Limitations and Future Work
While caDSR is a very useful resource for data elements in individual studies to share with the research community, it has some limitations as described above. Adopting diverse set of metadata standards and terminologies will expose studies to a broader user community to enhance interoperability with a wider range of potential studies and promote cross-study pooling of data to detect both more subtle and complex genotype-phenotype associations. Consequently, both eMERGE and PhenX are investigating using CHI standards including, LOINC and SNOMED-CT, for future cross-study analysis.

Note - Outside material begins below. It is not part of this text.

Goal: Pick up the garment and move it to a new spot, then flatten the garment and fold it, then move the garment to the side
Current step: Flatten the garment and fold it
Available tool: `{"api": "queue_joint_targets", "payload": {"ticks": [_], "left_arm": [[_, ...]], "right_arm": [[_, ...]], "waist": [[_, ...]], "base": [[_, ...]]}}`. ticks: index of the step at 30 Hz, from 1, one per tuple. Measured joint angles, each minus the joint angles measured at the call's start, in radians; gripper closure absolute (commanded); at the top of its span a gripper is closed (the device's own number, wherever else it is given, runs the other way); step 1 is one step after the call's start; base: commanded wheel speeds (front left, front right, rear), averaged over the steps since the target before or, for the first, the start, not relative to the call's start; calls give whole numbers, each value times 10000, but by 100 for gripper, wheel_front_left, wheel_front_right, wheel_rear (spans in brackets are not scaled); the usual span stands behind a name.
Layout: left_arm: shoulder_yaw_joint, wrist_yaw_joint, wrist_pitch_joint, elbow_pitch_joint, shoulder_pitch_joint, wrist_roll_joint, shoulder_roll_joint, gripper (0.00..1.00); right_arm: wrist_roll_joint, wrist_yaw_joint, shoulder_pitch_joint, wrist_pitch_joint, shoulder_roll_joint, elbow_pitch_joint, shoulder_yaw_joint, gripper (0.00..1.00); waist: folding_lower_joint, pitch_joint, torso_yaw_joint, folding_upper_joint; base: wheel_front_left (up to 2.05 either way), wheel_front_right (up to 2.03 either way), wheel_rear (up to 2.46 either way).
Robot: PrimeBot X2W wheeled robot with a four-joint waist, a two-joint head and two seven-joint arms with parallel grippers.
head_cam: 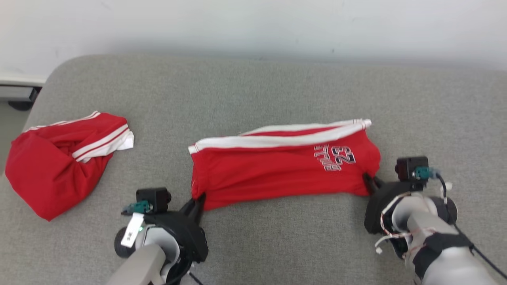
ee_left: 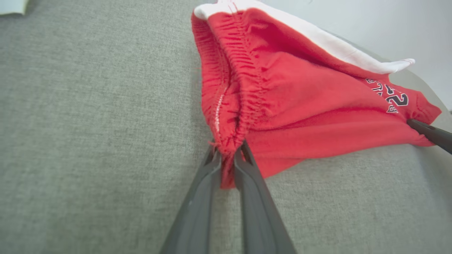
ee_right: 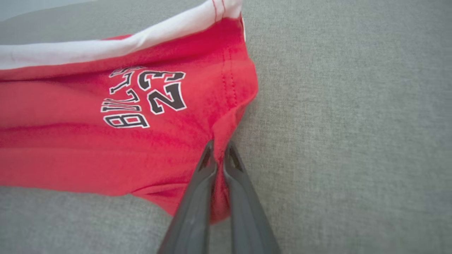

In addition to the collaboration with eMERGE on the phenotypic data extracted from EMR, PhenX is collaborating with other projects including dbGaP (http://www.ncbi.nlm.nih.gov/gap
) to develop a consistent rule set for mapping PhenX measures to dbGaP study variables. This will enable PhenX measures to be included in dbGaP, thereby facilitating sharing and access of variables from different studies for cross-study analysis. Through this study of mapping eMERGE data elements and PhenX measures, our outcomes can serve as a gateway to link mapped eMERGE EMR variables to other widely visible and diverse resources.
Wide-spread adoption and use of standard measures within clinical research will greatly facilitate cross-study analysis. Increased statistical power from cross-study analysis makes it possible to detect more subtle and more complex gene associations including gene-gene and gene-environment interactions. This study demonstrates the value of using a standardized metadata resource for exposing studies to a broader community, as well as, outlines several limitations of existing metadata resources.